Ces problèmes peuvent se produire dans tout modèle statistique. Cependant, ils sont plus susceptibles de se produire dans les systèmes d’IA parce qu’ils peuvent inclure un plus grand nombre de caractéristiques, et peuvent identifier des combinaisons complexes de caractéristiques qui sont des substituts de caractéristiques protégées. De nombreuses méthodes modernes d’apprentissage automatique sont plus puissantes que les approches statistiques traditionnelles parce qu’elles sont plus aptes à découvrir des modèles non linéaires dans des données de grande dimension. Toutefois, celles-ci comprennent également des modèles qui reflètent la discrimination.[4]

Enfin, il est possible que les biais soient causés par un outil d’IA mal conçu (voir encadré 11). Il peut arriver que le concepteur introduise des corrélations par procuration qui ne fonctionnent pas bien avec la réalité. Si c’est le cas, le modèle fera des prédictions inexactes, car ses bases conceptuelles ne sont pas solides.

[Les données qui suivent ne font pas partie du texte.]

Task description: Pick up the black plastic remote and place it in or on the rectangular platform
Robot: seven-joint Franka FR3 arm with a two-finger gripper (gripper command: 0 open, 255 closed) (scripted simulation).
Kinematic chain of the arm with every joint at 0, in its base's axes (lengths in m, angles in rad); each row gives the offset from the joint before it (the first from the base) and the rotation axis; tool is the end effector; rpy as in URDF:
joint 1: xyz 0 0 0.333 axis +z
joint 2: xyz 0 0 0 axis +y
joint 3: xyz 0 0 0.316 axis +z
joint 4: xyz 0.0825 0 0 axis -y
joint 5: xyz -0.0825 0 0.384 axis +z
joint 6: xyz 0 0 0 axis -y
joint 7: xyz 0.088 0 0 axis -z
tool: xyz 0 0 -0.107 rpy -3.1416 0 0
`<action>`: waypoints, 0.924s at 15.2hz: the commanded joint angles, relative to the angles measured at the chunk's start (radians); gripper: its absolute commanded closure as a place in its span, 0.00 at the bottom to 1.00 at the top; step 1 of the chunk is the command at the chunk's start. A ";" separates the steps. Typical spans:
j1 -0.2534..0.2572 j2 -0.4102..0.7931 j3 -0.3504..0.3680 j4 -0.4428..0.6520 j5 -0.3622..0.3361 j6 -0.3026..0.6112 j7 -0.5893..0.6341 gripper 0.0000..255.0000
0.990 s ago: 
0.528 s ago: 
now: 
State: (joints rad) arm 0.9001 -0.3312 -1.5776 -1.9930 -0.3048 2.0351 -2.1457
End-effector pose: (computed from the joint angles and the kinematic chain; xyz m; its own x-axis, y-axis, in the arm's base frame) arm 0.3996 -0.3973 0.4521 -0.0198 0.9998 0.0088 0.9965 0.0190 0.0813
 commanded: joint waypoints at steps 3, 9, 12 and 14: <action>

Encadré 11. Biais causé par un outil d’IA mal conçu : les algorithmes

Le système de santé américain utilise des algorithmes commerciaux pour guider les décisions en matière de santé. Obermeyer et al.[5] ont trouvé des preuves de biais racial dans un algorithme largement utilisé, ce qui signifie que, parmi les patients noirs et blancs auxquels l’algorithme a attribué le même niveau de risque, les patients noirs étaient plus malades que les blancs. Les auteurs ont estimé que ce biais racial réduisait de plus de la moitié le nombre de patients noirs identifiés pour des soins supplémentaires. Le biais s’est produit parce que l’algorithme a utilisé les coûts de santé comme un indicateur des besoins de santé. Moins d’argent a été dépensé pour les patients noirs ayant le même niveau de besoin que les patients blancs, et l’algorithme a donc faussement conclu que les patients noirs étaient en meilleure santé que les patients blancs tout aussi malades. En réalité, ces dépenses moindres étaient dues à un certain nombre de facteurs à caractère racial, tels qu’un accès différent aux traitements, des niveaux de confiance dans le système, des déséquilibres causés par les prestataires de soins, etc.

 

  1. Groupe d’experts de haut niveau sur l’IA (2019) Lignes directrices en matière d’éthique pour une IA digne de confiance. Commission européenne, Bruxelles, p.17. Disponible à l’adresse : https://ec.europa.eu/digital-single-market/en/news/ethics-guidelines-trustworthy-ai (consulté le 20 mai 2020).
  2. Levin, s. (2016) ‘un concours de beauté a été jugé par l’IA et les robots n’ont pas aimé la peau foncée’, The Guardian, 8 septembre. Disponible à l’adresse : www.theguardian.com/technology/2016/sep/08/artificial-intelligence-beauty-contest-doesnt-like-black-people (consulté le 26 mai 2020).
  3. Dastin, J. (2018) ” Amazon scraps secret AI recruiting tool that showed bias against women “, Reuters, 10 octobre. À l’adresse : www.reuters.com/article/us-amazon-com-jobs-automation-insight/amazon-scraps-secret-ai-recruiting-tool-that-showed-bias-against-women-idUSKCN1MK08G
  4. ICO (2020) AI auditing framework : draft guidance for consultation, p.54. Bureau du commissaire à l’information, Wilmslow. Disponible à l’adresse : https://ico.org.uk/media/about-the-ico/consultations/2617219/guidance-on-the-ai-auditing-framework-draft-for-consultation.pdf (consulté le 26 mai 2020).
  5. Obermeyer, Z. et al. (2019) ‘Dissecting racial bias in an algorithm used to manage the health of populations’, Science, 25 octobre, 447-453.